Required work -
Take each line from the entries that holds "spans" and copy it out.

Records shown -
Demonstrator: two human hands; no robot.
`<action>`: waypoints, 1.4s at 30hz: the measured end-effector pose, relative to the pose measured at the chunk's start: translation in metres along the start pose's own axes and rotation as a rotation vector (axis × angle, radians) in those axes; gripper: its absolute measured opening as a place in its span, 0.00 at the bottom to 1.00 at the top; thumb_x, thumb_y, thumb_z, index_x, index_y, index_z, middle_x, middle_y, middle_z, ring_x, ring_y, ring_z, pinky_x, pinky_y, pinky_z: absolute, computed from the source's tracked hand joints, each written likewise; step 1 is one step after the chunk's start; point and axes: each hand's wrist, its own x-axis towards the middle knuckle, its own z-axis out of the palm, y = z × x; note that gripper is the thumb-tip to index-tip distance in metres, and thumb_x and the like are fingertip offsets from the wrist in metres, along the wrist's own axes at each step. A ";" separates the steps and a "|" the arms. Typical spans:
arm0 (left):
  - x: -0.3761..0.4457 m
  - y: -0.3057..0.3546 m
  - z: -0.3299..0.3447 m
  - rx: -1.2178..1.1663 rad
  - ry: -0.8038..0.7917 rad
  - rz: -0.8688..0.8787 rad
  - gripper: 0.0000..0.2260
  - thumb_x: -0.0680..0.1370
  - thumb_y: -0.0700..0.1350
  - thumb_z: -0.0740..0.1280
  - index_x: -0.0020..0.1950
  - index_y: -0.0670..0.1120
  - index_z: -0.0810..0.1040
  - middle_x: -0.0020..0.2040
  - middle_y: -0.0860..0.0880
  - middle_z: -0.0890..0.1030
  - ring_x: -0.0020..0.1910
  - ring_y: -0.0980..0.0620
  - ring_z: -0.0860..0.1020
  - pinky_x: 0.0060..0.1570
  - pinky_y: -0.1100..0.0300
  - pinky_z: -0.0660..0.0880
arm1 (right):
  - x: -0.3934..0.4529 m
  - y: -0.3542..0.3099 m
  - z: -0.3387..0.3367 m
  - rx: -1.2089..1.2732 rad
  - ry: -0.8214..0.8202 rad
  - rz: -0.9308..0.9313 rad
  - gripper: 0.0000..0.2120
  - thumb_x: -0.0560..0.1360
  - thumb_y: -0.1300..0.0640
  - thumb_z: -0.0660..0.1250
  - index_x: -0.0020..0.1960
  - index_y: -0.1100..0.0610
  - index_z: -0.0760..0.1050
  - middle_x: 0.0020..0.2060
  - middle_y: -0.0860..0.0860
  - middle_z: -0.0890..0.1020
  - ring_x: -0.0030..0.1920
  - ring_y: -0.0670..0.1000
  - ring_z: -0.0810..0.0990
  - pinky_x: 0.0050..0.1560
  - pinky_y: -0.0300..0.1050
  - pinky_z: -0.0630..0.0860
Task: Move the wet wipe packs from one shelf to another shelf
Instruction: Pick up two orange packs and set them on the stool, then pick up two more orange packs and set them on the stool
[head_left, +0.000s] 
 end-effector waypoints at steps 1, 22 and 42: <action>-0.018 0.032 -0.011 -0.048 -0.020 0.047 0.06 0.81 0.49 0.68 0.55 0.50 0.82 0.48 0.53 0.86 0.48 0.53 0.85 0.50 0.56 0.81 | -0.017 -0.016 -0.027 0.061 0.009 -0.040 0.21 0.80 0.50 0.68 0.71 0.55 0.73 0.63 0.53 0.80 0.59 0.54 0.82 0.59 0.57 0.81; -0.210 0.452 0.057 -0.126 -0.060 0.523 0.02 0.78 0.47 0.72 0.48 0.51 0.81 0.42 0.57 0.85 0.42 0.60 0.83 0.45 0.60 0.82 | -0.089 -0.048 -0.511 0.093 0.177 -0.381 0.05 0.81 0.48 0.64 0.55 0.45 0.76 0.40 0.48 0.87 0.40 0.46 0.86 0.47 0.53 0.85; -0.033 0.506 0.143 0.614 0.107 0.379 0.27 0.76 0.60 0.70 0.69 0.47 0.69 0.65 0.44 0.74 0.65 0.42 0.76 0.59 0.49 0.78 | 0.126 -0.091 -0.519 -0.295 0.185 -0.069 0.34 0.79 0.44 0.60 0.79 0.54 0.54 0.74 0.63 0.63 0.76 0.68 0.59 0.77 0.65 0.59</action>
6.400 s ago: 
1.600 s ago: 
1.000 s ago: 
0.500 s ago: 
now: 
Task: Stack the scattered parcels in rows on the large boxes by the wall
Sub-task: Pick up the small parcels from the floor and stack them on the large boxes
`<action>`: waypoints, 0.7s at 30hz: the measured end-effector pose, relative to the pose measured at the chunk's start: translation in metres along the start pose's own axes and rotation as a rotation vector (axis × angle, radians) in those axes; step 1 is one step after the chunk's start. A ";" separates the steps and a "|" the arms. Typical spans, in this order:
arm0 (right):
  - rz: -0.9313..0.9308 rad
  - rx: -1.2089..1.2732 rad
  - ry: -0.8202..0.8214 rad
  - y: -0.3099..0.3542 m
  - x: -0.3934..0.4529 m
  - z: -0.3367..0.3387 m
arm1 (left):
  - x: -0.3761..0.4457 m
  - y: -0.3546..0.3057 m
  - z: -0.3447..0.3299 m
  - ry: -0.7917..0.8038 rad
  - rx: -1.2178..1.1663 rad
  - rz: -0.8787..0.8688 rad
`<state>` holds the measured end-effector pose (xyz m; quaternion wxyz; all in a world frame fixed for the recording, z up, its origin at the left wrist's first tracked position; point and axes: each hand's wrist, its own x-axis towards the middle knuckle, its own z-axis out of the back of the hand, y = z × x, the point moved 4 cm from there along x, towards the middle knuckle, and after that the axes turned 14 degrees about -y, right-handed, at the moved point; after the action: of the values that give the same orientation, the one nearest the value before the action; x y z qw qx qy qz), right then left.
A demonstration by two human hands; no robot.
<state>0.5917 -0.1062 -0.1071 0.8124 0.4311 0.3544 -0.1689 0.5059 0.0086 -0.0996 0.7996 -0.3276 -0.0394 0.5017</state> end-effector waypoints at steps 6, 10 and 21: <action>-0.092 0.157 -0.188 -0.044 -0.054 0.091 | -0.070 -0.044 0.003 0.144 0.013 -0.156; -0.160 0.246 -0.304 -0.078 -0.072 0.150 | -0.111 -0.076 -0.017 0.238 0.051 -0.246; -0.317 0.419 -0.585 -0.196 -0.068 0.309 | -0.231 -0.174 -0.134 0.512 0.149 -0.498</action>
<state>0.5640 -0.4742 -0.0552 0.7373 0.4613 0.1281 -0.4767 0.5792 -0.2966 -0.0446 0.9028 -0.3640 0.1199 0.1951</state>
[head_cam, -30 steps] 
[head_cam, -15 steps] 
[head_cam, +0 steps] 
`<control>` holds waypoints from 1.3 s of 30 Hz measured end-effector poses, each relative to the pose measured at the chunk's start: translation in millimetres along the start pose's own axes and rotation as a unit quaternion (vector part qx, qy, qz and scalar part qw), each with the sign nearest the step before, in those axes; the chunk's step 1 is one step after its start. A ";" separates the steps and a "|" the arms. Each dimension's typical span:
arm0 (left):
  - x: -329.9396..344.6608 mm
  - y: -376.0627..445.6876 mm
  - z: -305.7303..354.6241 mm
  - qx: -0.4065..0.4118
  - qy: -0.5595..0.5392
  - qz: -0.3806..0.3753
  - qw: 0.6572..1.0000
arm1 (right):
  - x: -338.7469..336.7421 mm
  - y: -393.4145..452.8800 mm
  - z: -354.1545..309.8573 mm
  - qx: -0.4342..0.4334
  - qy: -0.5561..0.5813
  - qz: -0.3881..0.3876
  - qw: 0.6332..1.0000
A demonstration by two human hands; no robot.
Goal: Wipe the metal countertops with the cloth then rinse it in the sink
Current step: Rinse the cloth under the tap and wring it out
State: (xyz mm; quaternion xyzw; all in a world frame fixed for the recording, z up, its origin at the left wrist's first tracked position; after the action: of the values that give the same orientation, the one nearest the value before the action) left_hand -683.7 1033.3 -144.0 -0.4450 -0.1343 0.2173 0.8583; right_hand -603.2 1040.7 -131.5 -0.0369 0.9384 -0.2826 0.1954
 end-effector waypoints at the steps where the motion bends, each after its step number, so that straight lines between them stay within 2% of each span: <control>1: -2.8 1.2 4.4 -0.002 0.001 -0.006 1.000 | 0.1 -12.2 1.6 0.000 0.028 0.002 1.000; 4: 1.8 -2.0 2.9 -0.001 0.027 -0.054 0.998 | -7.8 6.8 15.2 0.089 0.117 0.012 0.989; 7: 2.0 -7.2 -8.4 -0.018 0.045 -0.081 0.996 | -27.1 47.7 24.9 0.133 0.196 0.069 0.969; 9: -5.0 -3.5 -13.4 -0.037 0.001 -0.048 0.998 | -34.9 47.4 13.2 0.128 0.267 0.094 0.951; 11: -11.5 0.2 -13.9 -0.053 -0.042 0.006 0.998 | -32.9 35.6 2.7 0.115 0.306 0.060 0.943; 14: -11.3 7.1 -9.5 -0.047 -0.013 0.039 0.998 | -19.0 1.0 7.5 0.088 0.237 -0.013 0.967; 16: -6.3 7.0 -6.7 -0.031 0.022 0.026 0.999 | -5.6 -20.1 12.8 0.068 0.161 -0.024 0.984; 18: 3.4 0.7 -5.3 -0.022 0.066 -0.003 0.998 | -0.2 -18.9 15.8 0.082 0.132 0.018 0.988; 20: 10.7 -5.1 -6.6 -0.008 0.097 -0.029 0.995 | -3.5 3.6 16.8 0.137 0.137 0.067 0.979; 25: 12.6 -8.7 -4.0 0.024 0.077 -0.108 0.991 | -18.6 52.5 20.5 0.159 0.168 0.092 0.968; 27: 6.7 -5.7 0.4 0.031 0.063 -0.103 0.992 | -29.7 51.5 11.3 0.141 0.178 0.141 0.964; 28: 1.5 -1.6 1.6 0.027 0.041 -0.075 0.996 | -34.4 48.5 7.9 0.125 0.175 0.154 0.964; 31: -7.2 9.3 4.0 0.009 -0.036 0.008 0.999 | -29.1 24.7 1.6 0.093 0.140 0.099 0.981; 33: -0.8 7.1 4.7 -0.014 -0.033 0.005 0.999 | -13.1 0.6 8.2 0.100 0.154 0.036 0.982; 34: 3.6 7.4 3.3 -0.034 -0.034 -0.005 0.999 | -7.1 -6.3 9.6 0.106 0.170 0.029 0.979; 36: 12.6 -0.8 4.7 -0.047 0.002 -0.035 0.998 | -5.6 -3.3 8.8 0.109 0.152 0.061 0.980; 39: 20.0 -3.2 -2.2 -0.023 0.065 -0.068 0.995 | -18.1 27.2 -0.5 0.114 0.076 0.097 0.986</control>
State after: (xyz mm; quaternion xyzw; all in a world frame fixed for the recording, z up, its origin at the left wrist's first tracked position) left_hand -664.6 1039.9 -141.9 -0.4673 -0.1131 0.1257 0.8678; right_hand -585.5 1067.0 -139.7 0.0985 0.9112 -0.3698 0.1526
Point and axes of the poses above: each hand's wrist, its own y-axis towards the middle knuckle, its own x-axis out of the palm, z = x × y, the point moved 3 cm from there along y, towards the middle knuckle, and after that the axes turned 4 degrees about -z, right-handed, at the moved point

Result for this task -
`<action>`: waypoints, 1.4s at 30hz: the measured end-effector pose, relative to the pose measured at the chunk's start: translation in metres along the start pose's own axes and rotation as a rotation vector (axis × angle, radians) in those axes; gripper: its absolute measured opening as a place in its span, 0.00 at the bottom to 1.00 at the top; thumb_x, thumb_y, thumb_z, index_x, index_y, index_z, middle_x, middle_y, middle_z, ring_x, ring_y, ring_z, pinky_x, pinky_y, pinky_z: absolute, computed from the source's tracked hand joints, each written likewise; step 1 is one step after the chunk's start; point and axes: each hand's wrist, its own x-axis towards the middle knuckle, its own z-axis out of the palm, y = z × x; note that gripper is the thumb-tip to index-tip distance in metres, and thumb_x and the like are fingertip offsets from the wrist in metres, along the wrist's own axes at each step. A ";" separates the steps and a "|" the arms. Typical spans:
`<action>`: waypoints, 0.7s at 30hz: the measured end-effector pose, relative to the pose measured at the chunk's start: translation in metres along the start pose's own axes and rotation as a rotation vector (axis × angle, radians) in those axes; step 1 is one step after the chunk's start. A ";" separates the steps and a "|" the arms. Typical spans, in this order:

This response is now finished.